§ YOUR INSTRUCTIONS
From the records below, work out how many lines contain "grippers". Reply with that number alone.

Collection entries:
*** Begin section ***

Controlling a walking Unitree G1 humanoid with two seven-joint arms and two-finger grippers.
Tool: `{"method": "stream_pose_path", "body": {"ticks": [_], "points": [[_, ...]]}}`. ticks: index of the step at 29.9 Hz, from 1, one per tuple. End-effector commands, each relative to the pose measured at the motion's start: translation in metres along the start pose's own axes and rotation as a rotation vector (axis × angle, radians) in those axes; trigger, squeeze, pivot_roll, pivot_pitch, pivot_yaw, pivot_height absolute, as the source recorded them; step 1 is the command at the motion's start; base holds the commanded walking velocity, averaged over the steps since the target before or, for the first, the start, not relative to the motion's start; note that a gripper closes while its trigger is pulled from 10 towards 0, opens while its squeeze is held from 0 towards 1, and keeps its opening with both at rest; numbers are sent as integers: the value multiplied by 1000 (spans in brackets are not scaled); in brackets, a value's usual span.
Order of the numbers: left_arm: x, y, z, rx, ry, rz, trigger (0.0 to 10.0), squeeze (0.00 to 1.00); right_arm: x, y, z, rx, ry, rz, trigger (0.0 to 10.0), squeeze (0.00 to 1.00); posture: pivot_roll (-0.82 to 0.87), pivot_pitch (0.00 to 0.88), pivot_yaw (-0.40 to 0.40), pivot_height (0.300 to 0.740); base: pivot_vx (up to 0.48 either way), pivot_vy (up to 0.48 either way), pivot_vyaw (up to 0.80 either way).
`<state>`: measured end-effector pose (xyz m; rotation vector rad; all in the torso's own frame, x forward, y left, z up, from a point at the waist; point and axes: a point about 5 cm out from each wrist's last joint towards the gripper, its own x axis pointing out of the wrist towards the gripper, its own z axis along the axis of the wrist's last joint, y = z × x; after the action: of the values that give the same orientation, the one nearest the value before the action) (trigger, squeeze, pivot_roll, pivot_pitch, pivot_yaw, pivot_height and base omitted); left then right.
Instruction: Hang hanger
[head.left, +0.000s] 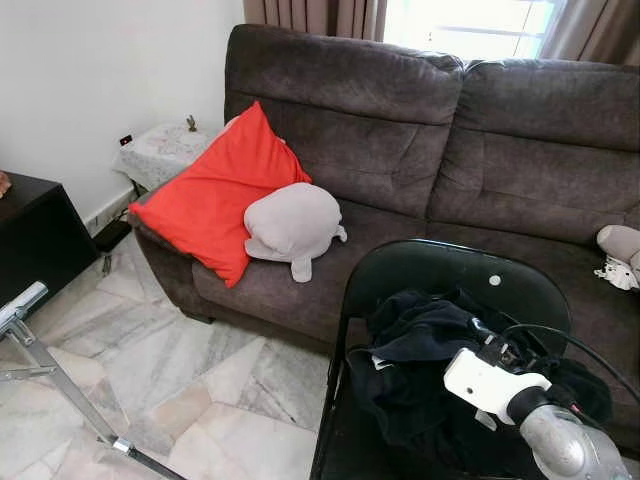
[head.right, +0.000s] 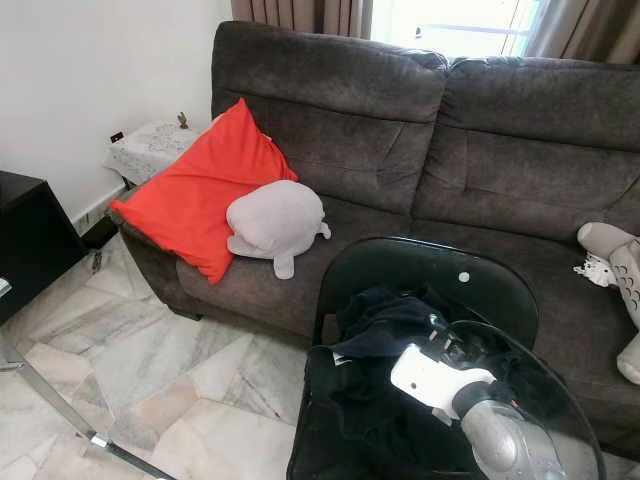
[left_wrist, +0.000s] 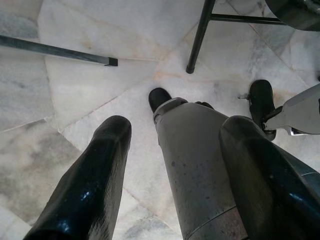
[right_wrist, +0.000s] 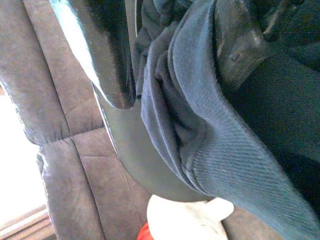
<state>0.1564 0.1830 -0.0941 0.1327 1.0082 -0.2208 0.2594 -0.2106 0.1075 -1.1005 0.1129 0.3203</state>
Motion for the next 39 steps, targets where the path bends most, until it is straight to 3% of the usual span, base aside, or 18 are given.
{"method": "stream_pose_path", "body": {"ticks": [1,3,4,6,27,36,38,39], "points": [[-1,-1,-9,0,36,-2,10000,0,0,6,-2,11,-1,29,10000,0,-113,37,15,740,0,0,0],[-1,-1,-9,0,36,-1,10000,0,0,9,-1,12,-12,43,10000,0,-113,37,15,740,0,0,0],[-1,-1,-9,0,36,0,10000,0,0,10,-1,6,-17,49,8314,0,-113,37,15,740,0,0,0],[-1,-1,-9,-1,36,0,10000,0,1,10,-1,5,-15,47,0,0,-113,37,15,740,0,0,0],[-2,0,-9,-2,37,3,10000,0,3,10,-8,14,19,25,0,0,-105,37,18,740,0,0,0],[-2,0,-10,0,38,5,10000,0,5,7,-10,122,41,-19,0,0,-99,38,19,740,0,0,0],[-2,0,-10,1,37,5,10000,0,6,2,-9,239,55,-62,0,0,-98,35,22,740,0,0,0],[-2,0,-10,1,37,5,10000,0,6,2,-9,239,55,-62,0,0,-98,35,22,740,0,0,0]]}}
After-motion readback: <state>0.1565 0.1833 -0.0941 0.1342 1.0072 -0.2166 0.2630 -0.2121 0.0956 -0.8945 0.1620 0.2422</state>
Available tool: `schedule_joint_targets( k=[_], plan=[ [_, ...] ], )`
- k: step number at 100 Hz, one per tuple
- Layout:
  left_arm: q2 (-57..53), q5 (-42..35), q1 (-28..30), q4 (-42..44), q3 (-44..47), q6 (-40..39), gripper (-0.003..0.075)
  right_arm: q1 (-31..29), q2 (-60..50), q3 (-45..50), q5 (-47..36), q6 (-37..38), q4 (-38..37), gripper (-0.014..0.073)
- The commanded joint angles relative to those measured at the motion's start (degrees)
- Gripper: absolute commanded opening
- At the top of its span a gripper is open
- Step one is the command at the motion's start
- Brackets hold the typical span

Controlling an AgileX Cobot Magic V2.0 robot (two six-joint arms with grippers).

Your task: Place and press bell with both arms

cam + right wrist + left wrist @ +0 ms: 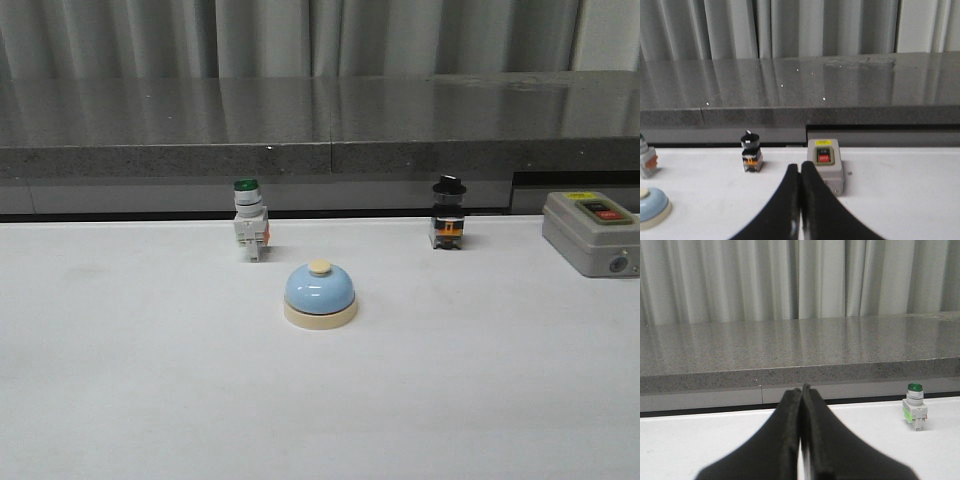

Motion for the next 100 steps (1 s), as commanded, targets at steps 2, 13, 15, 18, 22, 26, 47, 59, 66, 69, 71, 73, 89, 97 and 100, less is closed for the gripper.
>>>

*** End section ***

§ OUTPUT BELOW
2